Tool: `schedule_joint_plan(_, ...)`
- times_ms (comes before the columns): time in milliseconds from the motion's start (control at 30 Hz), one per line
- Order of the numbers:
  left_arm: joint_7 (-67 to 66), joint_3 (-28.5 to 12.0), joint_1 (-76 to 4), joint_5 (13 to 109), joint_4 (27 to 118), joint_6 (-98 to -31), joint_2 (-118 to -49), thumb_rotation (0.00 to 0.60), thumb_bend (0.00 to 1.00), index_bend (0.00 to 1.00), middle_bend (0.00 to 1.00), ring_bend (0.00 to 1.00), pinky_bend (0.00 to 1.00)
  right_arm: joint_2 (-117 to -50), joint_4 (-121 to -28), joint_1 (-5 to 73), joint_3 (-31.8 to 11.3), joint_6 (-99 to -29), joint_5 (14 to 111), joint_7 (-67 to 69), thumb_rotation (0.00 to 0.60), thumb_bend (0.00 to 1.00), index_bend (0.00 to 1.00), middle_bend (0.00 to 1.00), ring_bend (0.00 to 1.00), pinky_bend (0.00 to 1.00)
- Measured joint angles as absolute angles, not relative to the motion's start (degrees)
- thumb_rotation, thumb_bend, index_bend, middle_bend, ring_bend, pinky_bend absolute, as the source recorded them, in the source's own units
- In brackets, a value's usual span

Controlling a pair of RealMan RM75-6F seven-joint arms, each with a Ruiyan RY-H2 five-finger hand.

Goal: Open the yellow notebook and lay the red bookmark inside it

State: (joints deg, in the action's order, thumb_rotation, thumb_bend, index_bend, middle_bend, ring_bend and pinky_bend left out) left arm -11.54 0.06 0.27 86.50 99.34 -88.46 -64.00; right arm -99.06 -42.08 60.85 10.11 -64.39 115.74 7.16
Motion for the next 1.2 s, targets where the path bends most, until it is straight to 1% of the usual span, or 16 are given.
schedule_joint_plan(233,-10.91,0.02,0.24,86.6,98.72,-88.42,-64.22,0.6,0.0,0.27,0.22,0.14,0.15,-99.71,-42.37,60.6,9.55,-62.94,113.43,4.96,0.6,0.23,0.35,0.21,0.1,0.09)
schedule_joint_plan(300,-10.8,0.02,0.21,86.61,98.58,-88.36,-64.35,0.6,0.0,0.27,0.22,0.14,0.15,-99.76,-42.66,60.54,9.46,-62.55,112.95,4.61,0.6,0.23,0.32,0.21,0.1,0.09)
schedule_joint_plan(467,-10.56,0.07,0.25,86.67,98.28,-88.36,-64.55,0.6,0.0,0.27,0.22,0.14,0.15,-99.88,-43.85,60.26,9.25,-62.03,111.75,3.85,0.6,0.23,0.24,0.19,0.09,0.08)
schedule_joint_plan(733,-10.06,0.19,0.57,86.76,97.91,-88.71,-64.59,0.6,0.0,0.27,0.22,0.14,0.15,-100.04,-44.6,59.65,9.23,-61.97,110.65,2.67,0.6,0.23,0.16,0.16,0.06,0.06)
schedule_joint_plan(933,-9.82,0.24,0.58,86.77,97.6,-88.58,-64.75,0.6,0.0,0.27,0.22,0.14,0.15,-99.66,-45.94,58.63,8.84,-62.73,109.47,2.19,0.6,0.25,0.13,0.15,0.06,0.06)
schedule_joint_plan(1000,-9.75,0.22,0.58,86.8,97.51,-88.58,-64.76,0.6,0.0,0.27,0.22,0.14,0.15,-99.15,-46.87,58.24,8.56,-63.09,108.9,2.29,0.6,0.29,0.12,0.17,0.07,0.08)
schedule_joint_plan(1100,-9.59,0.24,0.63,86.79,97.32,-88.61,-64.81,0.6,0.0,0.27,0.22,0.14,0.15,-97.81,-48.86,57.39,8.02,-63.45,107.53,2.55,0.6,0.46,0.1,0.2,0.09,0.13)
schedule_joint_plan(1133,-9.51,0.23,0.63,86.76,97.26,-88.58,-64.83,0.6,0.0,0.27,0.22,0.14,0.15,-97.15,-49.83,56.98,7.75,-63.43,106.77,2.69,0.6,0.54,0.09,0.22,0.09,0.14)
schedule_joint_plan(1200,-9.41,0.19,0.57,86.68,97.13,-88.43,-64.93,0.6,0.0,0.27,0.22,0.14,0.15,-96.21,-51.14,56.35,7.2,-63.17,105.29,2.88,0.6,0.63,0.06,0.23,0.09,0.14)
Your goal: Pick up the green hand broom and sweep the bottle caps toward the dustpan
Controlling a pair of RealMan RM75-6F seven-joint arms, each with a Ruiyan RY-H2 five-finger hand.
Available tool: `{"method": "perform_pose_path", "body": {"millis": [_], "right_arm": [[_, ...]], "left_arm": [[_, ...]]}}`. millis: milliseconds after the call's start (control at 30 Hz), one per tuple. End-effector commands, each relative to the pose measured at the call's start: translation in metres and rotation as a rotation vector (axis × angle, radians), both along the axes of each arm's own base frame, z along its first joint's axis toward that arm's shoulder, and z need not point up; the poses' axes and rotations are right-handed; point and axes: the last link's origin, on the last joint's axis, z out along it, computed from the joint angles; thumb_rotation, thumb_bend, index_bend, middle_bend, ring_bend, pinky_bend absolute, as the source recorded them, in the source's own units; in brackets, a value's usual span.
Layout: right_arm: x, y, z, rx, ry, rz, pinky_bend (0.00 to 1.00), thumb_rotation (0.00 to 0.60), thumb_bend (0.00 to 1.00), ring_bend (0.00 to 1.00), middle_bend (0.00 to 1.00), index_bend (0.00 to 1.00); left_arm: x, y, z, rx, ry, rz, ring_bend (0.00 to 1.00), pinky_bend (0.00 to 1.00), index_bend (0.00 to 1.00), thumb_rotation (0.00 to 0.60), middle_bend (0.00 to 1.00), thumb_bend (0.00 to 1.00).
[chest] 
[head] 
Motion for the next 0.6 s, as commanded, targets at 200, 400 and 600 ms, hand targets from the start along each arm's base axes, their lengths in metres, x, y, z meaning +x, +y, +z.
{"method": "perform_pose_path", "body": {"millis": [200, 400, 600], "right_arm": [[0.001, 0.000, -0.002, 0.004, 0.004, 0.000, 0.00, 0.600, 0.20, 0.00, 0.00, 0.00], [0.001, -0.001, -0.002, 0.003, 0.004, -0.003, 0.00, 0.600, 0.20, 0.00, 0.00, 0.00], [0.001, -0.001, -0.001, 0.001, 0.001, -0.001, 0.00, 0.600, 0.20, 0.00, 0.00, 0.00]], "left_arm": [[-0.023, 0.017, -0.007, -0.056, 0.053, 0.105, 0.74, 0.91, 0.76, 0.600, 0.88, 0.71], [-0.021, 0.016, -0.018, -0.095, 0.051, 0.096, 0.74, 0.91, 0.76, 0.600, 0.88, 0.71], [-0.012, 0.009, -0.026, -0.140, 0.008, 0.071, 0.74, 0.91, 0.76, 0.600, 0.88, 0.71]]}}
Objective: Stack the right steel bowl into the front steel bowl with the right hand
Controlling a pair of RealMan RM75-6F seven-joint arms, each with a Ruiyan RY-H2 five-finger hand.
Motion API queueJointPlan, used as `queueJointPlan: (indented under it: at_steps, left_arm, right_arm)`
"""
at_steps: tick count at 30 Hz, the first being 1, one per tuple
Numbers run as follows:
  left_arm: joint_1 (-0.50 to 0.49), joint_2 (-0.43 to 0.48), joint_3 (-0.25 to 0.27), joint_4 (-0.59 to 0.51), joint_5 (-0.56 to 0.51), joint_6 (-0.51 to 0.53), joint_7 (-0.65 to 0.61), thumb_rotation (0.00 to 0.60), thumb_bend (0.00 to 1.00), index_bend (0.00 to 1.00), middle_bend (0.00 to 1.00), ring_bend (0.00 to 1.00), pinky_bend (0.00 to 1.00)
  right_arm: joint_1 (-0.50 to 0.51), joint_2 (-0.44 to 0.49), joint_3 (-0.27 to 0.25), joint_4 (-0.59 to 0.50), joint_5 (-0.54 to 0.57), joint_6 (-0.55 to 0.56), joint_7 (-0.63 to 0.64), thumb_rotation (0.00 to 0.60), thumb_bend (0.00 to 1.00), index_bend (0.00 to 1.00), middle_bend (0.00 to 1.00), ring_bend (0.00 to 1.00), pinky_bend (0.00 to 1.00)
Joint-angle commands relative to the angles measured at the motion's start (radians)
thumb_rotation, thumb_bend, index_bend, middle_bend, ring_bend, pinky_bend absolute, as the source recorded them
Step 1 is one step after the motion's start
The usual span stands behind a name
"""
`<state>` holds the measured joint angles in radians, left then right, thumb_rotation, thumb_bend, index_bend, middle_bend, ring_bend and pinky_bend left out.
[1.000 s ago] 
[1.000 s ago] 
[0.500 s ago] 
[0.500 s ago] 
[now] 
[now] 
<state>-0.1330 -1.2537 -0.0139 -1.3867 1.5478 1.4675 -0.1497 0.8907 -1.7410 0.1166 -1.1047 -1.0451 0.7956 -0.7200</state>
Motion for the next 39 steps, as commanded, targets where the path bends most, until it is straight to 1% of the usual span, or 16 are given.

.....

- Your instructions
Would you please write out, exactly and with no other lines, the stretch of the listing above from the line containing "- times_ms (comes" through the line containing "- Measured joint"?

- Solved problem
- times_ms (comes before the columns): time in milliseconds from the motion's start (control at 30 Hz), one per line
- Order of the numbers:
  left_arm: joint_7 (-67 to 66), joint_3 (-28.5 to 12.0), joint_1 (-76 to 4), joint_5 (13 to 109), joint_4 (27 to 118), joint_6 (-98 to -31), joint_2 (-118 to -49), thumb_rotation (0.00 to 0.60), thumb_bend (0.00 to 1.00), index_bend (0.00 to 1.00), middle_bend (0.00 to 1.00), ring_bend (0.00 to 1.00), pinky_bend (0.00 to 1.00)
  right_arm: joint_2 (-117 to -50), joint_4 (-121 to -28), joint_1 (-5 to 73), joint_3 (-31.8 to 11.3), joint_6 (-99 to -29), joint_5 (14 to 111), joint_7 (-67 to 69), thumb_rotation (0.00 to 0.60), thumb_bend (0.00 to 1.00), index_bend (0.00 to 1.00), middle_bend (0.00 to 1.00), ring_bend (0.00 to 1.00), pinky_bend (0.00 to 1.00)
- Measured joint angles as absolute angles, not relative to the motion's start (degrees)

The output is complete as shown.